Montana's RHTP allocation of $233.5 million annually — up to $1.2 billion over the 5-year program window — ranks 4th highest nationally, despite being one of the least populated states. This reflects RHTP's variable funding formula that heavily weights rural population density and healthcare access gaps. Montana is developing a Center of Excellence model under its cooperative agreement.

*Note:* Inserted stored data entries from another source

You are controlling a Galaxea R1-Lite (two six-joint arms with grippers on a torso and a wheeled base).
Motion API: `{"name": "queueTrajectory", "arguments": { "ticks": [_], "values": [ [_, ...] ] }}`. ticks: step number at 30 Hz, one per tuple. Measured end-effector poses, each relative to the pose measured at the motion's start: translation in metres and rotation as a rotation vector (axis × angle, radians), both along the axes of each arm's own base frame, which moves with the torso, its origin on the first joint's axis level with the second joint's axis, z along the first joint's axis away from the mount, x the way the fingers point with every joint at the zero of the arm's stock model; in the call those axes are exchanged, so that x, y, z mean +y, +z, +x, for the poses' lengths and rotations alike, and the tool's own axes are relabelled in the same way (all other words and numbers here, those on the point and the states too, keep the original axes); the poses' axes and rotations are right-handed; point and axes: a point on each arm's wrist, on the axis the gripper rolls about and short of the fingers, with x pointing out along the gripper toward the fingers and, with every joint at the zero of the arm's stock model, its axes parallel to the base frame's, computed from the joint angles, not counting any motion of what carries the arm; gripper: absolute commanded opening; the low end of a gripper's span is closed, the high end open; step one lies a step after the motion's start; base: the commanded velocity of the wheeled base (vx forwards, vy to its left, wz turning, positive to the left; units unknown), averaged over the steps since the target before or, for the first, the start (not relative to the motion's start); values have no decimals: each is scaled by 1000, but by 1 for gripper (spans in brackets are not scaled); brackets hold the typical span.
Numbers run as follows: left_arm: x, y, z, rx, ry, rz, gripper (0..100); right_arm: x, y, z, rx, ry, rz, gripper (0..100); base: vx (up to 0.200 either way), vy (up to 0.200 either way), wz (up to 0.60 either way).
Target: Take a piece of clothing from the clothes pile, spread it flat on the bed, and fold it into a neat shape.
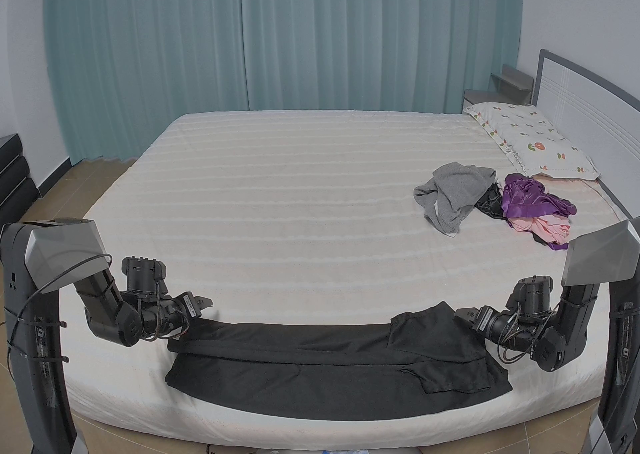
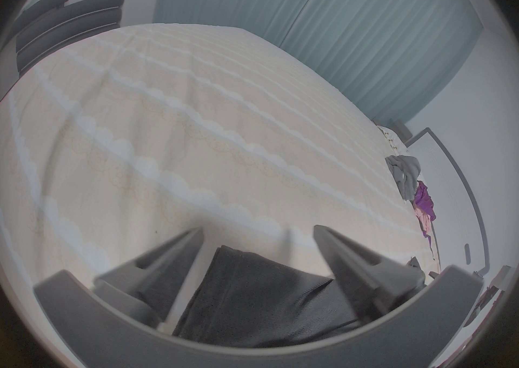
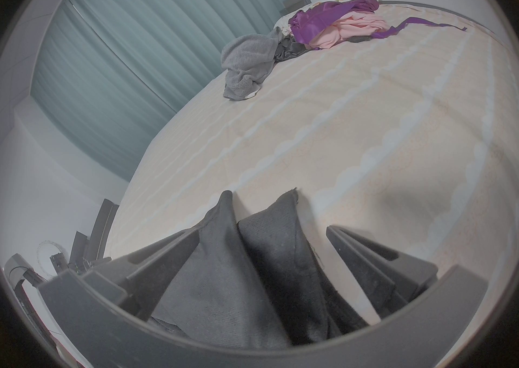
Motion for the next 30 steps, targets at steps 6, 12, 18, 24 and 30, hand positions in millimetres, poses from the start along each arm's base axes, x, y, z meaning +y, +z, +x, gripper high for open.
{"name": "queueTrajectory", "arguments": {
  "ticks": [6, 12, 18, 24, 30],
  "values": [
    [-1, -3, -3, 17, 25, 22, 0, -4, 0, 0, 2, -12, 3, 100, 0, 0, 0],
    [4, -4, -5, 29, 90, -5, 0, -5, 0, 2, -2, -9, 8, 100, 0, 0, 0],
    [10, 0, -3, 20, 178, -38, 0, -5, -1, 5, -1, 1, 19, 100, 0, 0, 0],
    [14, 9, -3, -1, 219, -64, 0, -14, -4, 13, 53, -16, 27, 100, 0, 0, 0],
    [17, 15, -2, -16, 240, -79, 0, -19, -1, 25, 66, 2, 56, 100, 0, 0, 0]
  ]
}}
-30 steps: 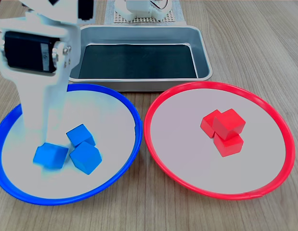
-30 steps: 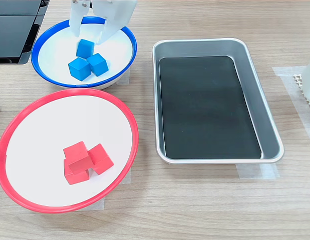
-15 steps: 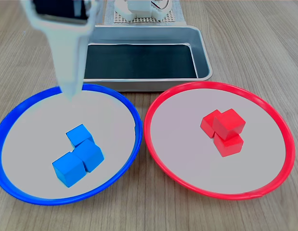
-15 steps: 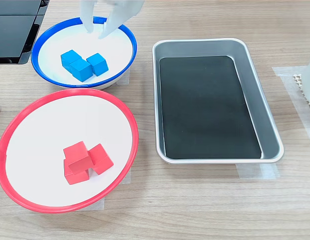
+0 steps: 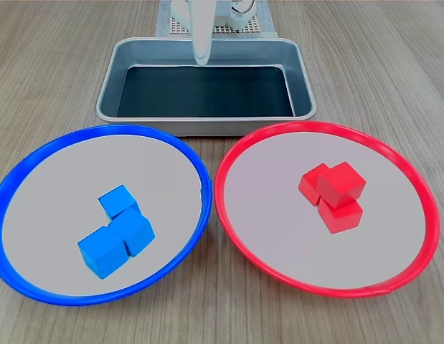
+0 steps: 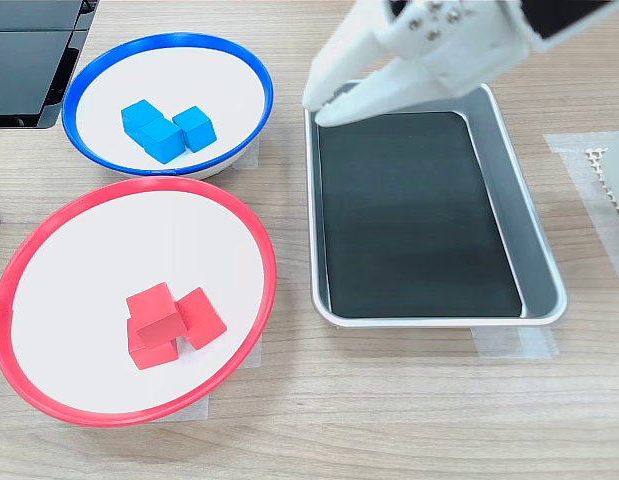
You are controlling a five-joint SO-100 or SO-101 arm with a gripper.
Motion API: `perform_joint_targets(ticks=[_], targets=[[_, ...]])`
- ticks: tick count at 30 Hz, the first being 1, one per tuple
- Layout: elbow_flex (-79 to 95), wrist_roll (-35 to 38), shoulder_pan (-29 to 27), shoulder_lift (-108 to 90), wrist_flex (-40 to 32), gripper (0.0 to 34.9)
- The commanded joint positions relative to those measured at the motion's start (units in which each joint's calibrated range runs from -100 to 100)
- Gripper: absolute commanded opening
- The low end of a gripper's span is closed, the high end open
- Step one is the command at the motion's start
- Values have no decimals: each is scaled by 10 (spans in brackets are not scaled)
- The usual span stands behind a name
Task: Relocate any blue block in the red dish to the blue dish, correcting any misplacements.
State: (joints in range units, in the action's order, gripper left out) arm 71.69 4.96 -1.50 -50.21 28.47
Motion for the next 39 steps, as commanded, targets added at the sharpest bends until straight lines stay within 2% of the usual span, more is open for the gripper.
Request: perform_joint_targets(ticks=[1, 8, 14, 22, 39], targets=[[89, -6, 1, -130, -5, 0], [198, -9, 12, -355, 157, 0], [232, -9, 13, -430, 226, 0], [254, -12, 12, -477, 268, 0], [256, -17, 9, -488, 275, 0]])
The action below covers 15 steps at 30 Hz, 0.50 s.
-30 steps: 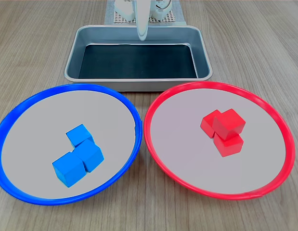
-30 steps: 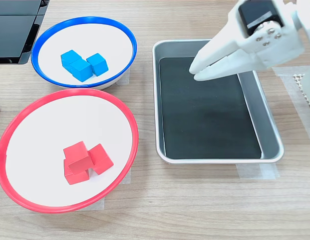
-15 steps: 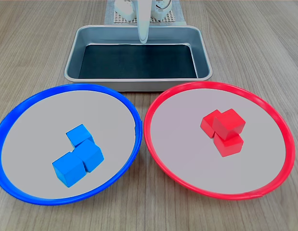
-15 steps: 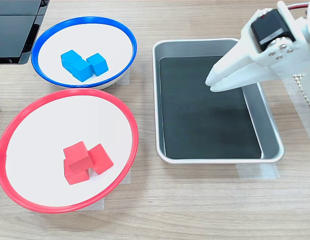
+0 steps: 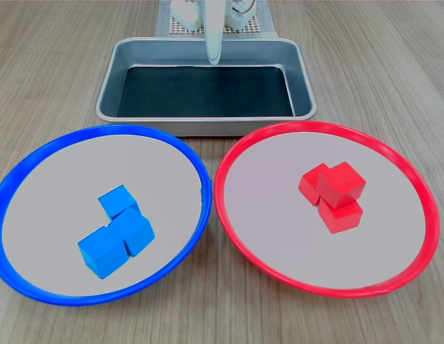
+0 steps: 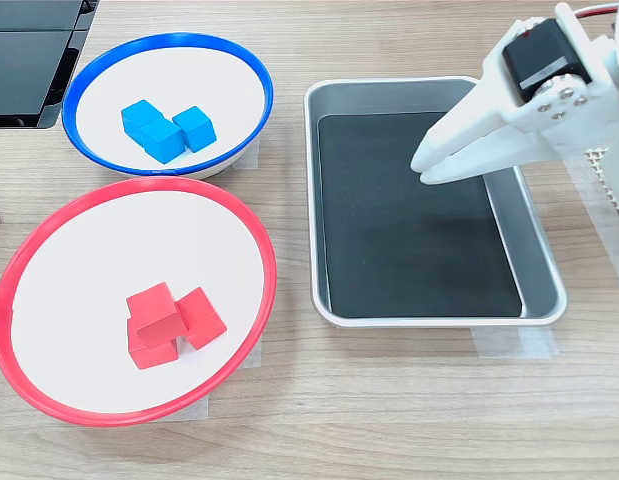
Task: Relocate any blue block in the red dish to the blue dish, correcting any misplacements.
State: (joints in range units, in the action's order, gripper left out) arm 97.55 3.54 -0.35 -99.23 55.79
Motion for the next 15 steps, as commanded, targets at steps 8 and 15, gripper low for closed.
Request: perform_joint_targets(ticks=[8, 15], targets=[[-3, -2, -3, 3, 2, 0], [-3, 0, 1, 3, 2, 0]])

MIH-CP relevance: Montana's outsized allocation relative to population size means a higher per-capita funding opportunity for MIH-CP programs. The Center of Excellence structure may offer a higher-tier pathway for established community paramedicine programs seeking leadership roles.
Apr
28
2026
Federal CMS Guidance

CMS Publishes Post-Award FAQ Clarifying Non-Supplanting Rule for EMS-Adjacent Organizations

CMS's post-award guidance FAQ addresses one of the most common questions from EMS and community health organizations: whether RHTP funding can supplement existing Medicaid or Medicare reimbursement. The guidance confirms that RHTP funds cannot replace existing federal funding streams but can expand services beyond what current reimbursement covers — a distinction that directly affects how MIH-CP programs frame their proposals.

MIH-CP relevance: Many MIH-CP programs already receive some Medicaid reimbursement for mobile integrated health services. This guidance means your RHTP proposal should focus on expanding scope or reach — new populations, new service areas, or new care coordination capabilities — rather than replacing existing revenue.
Apr
24
2026
Georgia Funding Milestone

Georgia's GREAT Health Program Launches 29 Projects Across 86 Hospitals

Georgia's RHTP program — GREAT Health — has moved into active project implementation with 29 approved initiatives operating across 86 hospitals under the AHEAD Model. The program includes community health worker programs among its funded service categories, establishing a precedent for non-clinical community health organizations as eligible RHTP subrecipients in the state.

MIH-CP relevance: Georgia's inclusion of community health worker programs signals that the state views community-based care delivery — including mobile care models — as fundable under RHTP. Georgia MIH-CP programs should reference the GREAT Health CHW precedent in any subrecipient application.